◆ **YOUR ASSIGNMENT**: Repeat the data in full. Drop every picture.

◆ **MATERIAL PROVIDED**:

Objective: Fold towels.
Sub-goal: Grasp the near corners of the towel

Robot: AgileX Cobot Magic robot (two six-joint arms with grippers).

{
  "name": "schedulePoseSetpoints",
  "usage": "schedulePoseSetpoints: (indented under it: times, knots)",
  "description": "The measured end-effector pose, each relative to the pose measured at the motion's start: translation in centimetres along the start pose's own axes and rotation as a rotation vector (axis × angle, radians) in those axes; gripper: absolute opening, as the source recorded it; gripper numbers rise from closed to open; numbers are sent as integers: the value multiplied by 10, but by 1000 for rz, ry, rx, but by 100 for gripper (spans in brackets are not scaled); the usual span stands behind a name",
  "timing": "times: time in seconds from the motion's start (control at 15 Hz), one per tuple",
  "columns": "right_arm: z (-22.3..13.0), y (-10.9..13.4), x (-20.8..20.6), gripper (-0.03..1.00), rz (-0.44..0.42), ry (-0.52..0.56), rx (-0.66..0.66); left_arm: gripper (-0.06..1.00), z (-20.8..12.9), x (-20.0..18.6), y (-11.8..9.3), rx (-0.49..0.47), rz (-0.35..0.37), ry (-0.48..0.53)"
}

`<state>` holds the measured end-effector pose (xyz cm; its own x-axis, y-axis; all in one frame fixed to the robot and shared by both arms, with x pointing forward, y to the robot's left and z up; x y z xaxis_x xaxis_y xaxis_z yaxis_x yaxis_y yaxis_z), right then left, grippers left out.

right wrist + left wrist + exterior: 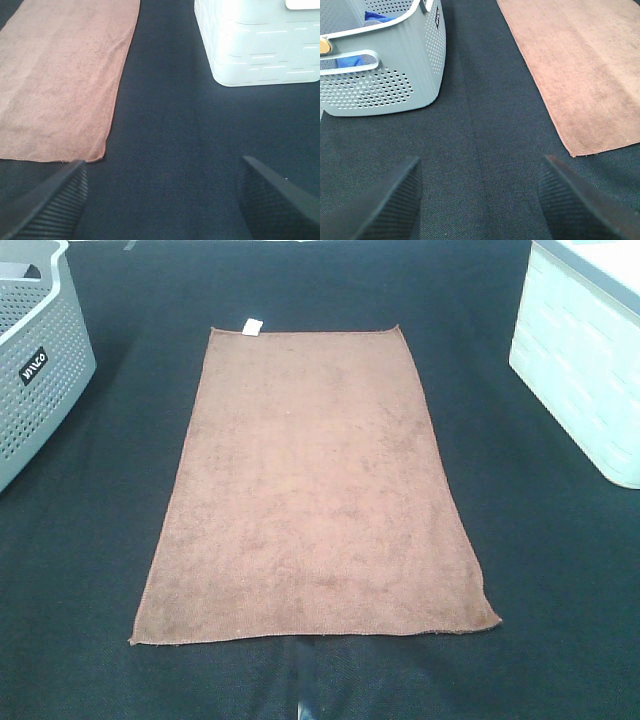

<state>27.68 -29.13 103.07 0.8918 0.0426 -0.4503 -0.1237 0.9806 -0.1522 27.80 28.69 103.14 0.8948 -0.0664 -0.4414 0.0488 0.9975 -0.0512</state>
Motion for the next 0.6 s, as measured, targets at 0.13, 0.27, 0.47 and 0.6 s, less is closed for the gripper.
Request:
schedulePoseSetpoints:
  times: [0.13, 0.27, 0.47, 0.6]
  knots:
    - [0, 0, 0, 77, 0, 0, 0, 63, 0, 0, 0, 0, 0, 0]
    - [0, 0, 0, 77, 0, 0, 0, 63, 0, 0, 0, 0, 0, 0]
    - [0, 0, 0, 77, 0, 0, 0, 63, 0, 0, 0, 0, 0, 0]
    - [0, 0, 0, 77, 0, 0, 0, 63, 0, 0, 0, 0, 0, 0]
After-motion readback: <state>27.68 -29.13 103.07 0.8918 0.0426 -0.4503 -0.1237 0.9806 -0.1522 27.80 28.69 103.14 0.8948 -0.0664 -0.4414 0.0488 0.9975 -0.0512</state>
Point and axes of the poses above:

◆ **EXERCISE OUTPUT**:
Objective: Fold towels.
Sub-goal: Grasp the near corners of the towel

Robot: AgileX Cobot Magic robot (two six-joint arms with grippers).

{
  "name": "schedulePoseSetpoints",
  "usage": "schedulePoseSetpoints: (indented under it: times, knots)",
  "description": "The measured end-effector pose, each relative to the pose measured at the motion's start: translation in centimetres along the start pose's own axes and rotation as a rotation vector (axis × angle, radians) in those axes; gripper: absolute opening, as the source recorded it; gripper numbers rise from closed to open; numbers are sent as integers: the value multiplied by 10, but by 1000 for rz, ry, rx, but by 100 for gripper (spans in brackets are not scaled); the usual span stands behind a name",
  "timing": "times: time in seconds from the motion's start (control at 15 Hz), one per tuple",
  "columns": "right_arm: z (-22.3..13.0), y (-10.9..13.4), x (-20.8..20.6), gripper (-0.03..1.00), rz (-0.44..0.42), ry (-0.52..0.56), rx (-0.66..0.66); left_arm: gripper (-0.06..1.00), z (-20.8..12.9), x (-20.0..18.6), y (-11.8..9.3), rx (-0.49..0.47), rz (-0.35..0.37), ry (-0.48..0.53)"
}

`<state>` holds the measured end-effector pose (xyz cm; its own x-axis, y-axis; all in one frame fixed to the robot and shared by both arms, with x pointing forward, y to the robot's left and z up; x y z xaxis_x xaxis_y xaxis_z yaxis_x yaxis_y yaxis_z), right then left, grippers left out.

right wrist + left wrist + exterior: 

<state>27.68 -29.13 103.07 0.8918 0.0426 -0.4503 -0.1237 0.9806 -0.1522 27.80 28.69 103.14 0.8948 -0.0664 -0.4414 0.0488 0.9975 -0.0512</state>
Motion for the next 0.6 s, as measured, targets at 0.13, 0.27, 0.47 and 0.6 s, less is closed for the gripper.
Request:
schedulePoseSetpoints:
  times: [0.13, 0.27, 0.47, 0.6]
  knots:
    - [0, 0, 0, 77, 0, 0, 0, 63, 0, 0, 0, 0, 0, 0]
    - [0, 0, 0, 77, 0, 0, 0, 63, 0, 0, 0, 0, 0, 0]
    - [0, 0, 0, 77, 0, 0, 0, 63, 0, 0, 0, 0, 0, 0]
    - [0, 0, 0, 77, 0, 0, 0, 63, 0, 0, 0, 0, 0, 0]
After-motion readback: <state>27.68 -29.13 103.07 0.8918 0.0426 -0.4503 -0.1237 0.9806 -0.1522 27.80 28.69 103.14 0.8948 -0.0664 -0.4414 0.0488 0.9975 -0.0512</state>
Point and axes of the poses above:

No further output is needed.